In this experiment, the inhibitory effect was determined by using COX-2 Inhibitor Screening Kits. A 96-well black plate was employed, where COX-2 cofactor working solution (5 μL), COX-2 assay buffer (75 μL), test solution (5 μL), and COX-2 working solution (5 uL) were mixed and incubated for 10 min at 37°C in the dark. Then 5 μL of probe solution, together with 5 μL of COX-2 substrate solution, was added immediately. After a 37°C incubation in the dark for another 5 min, the fluorescence value was determined at an excitation wavelength of 560 nm and emission wavelength of 590 nm. In this experiment, Celecoxib, a widely used COX-2 inhibitor, was employed in the positive control group for method validation, while 5 μL of dimethyl sulfoxide (DMSO), as the substitute of the test solution, was applied in the 100% enzyme activity control group. Besides, COX-2 Assay Buffer was used in the blank control group to replace COX-2 working solution. MC extract or potential inhibitors were dissolved with DMSO as the test solution in the sample groups. The inhibition rate of the samples was obtained by the formula shown as below: Inhibition activity  % = F 1   –   F 2   /   F 1   –   F 3 × 100 %

Where, F₁, F_2, and F₃ respectively indicate the fluorescence value of the three groups—100% enzyme activity control group, sample group and blank control group.

The screening procedure was performed by referring to the previous report (Jiao et al., 2019). An experimental group and inactivated enzyme group were set up in this study for comparison. 40 μL of 100 mg/mL MC extract as well as 280 μL of COX-2 (100 U/mL) was transferred to EP tube in the experimental group, in contrast to the control group where 280 μL of inactivated COX-2 (boiled in the water bath for 30 min) was used as the substitute of the activated enzyme. The tubes from both groups were incubated at 37°C in the dark for 40 min, aiming to create an optimal condition under which the potentially suitable ligands would completely combined with the enzyme. A centrifugal filter was employed for ultrafiltration at 15000 × g for 15 min. Afterwards, 300 μL of PBS was added to the samples, and the unbound small molecules were removed by 15000 × g centrifugation for 15 min. To avoid interference caused by non-specific binding, the target-ligand compounds were shifted to new ultrafiltration membranes, where 300 μL of methanol was added to the complexes and the compounds were subsequently maintained at room temperature for 15 min to allow dissociation of the ligands from COX-2. The procedure was repeated for three times. The samples, under a gentle stream of nitrogen, were evaporated to dryness at room temperature and redissolved in methanol for UPLC-MS analysis.
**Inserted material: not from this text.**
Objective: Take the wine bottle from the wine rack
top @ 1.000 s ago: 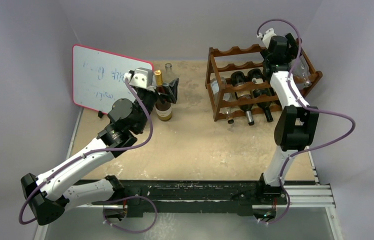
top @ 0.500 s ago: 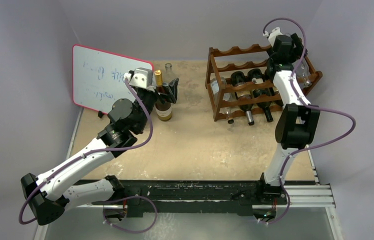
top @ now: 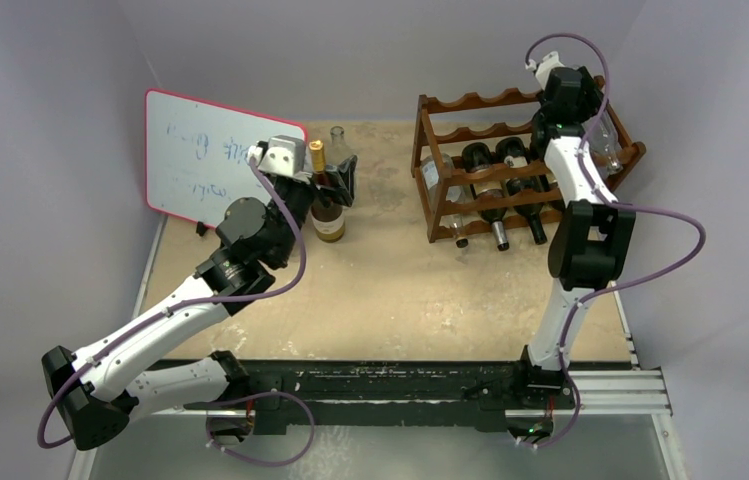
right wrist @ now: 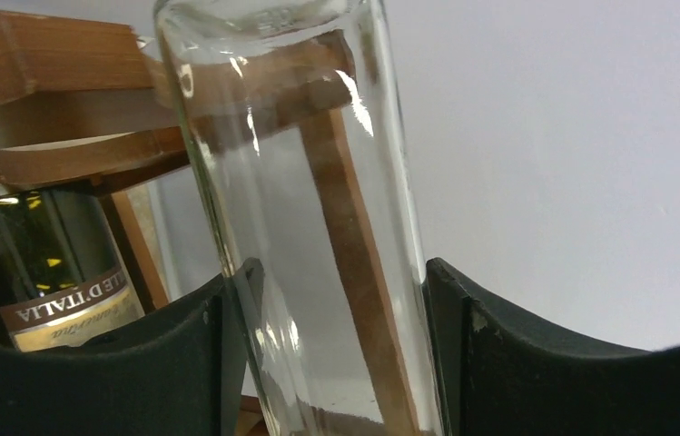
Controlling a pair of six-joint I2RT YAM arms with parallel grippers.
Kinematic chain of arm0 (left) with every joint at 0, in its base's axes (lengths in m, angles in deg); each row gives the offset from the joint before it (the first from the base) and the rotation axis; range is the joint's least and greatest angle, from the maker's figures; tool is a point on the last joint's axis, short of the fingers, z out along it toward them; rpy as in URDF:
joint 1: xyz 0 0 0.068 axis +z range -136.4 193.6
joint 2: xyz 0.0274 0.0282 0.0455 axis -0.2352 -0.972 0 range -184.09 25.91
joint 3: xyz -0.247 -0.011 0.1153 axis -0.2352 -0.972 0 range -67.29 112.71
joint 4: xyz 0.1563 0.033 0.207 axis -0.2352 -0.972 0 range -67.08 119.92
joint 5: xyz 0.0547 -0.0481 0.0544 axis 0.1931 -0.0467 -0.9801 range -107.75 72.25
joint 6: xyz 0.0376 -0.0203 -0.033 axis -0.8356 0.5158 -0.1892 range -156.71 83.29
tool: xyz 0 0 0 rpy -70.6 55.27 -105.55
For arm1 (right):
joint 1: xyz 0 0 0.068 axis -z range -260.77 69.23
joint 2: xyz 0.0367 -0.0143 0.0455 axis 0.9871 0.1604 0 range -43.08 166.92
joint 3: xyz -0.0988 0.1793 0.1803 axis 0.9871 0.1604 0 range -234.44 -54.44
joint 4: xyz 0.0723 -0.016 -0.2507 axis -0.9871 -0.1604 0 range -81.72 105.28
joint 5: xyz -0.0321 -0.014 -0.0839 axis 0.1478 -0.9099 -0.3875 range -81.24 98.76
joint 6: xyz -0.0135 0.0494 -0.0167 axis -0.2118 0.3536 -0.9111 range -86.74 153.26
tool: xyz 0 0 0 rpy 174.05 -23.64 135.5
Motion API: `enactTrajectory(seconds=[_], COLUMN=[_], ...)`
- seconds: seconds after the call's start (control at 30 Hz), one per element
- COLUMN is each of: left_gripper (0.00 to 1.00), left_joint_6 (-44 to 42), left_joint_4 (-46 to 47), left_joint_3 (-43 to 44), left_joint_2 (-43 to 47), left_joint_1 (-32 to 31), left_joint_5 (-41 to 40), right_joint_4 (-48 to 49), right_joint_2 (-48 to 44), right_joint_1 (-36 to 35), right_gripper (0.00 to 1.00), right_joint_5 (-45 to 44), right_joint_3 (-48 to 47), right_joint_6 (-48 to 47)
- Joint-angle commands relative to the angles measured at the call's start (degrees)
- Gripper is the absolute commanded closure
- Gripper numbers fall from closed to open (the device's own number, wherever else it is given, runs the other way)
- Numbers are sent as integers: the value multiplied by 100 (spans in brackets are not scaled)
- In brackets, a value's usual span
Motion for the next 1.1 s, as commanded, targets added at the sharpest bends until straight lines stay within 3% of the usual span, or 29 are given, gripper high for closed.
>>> enactTrajectory(seconds=[0.0,0.1,0.47,1.07], left_gripper=[0,0,0,0], left_joint_6=[-127,-111,-92,-100], left_joint_4=[366,367,390,548], left_joint_3=[-45,-42,-74,-179], left_joint_2=[109,83,4,-17], left_joint_1=[-24,-24,-24,-24], left_joint_5=[-99,-89,-79,-136], right_joint_4=[73,24,-215,92], right_joint_2=[-154,-301,-826,-1462], right_joint_1=[16,1,-98,-98], right_gripper=[43,59,100,100], right_joint_5=[-22,-15,-40,-319], right_joint_3=[-250,-273,-564,-334], right_joint_6=[247,373,998,1524])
UPLC-Q-Exactive-Orbitrap-MS was performed to analyze the compounds in the filtrate using Thermo Scientific Orbitrap Fusion Tribrid Mass Spectrometer (Thermo Fisher Scientific, United States) and Ultimate 3,000 Ultra-performance liquid chromatograph, at the same time with Waters ACQUITY UPLC BEH RP18 (2.1 mm × 100 mm, 1.7 μm) employed for chromatographic analysis. The UPLC was conducted under such conditions: Gradient elution was carried out at a flow rate of 0.2 mL/min with water (containing 0.1% formic acid; A) and acetonitrile (B) as the mobile phases. The gradient program was set as 0–10 min, 5%–8% B; 10–12 min, 8%–12% B; 12–15 min, 12%–14% B; 15–20 min, 14%–16% B; 20–25 min, 16%–18% B; 25–30 min, 18%–22% B; 30–35 min, 22%–40% B; 35–38 min, 40%–95% B; 38–40 min, 95%–5% B; 40–42 min, 5% B. The column temperature was adjusted to 35°C and the injection volume of the samples was determined as 2 μL. The measurements were read at the detection wavelength of 254 nm. In the MS test, electrospray ion (ESI) sources were hired to analyze the compounds, with Full MS/dd MS² used as the scanning mode; The other parameters of MS analysis were as follows: nebulizer voltage, 4.0 kV; sheath gas pressure, 35 arb; aux gas pressure, 15 arb; ion transport temperature, 320°C; evaporation temperature, 320°C; and CES, 10 eV. The average EPI scanning spectrum was observed at a CE of 15, 35 and 45, respectively. In addition, mass spectrometry as well as data acquisition was conducted by Orbitrap Fusion Tune and Xcalibur 4.0. By comparing peak areas of two groups, specific ligands binding to COX-2 were determined. Relative binding degree (BD) of COX-2 ligands were calculated by the following formula: BD (%) = (A1–A2)/A1×100%, Where A1and A2 were the peak area of compounds in the active enzyme group and the control denatured enzyme group, respectively (Qin et al., 2015; Cai et al., 2020).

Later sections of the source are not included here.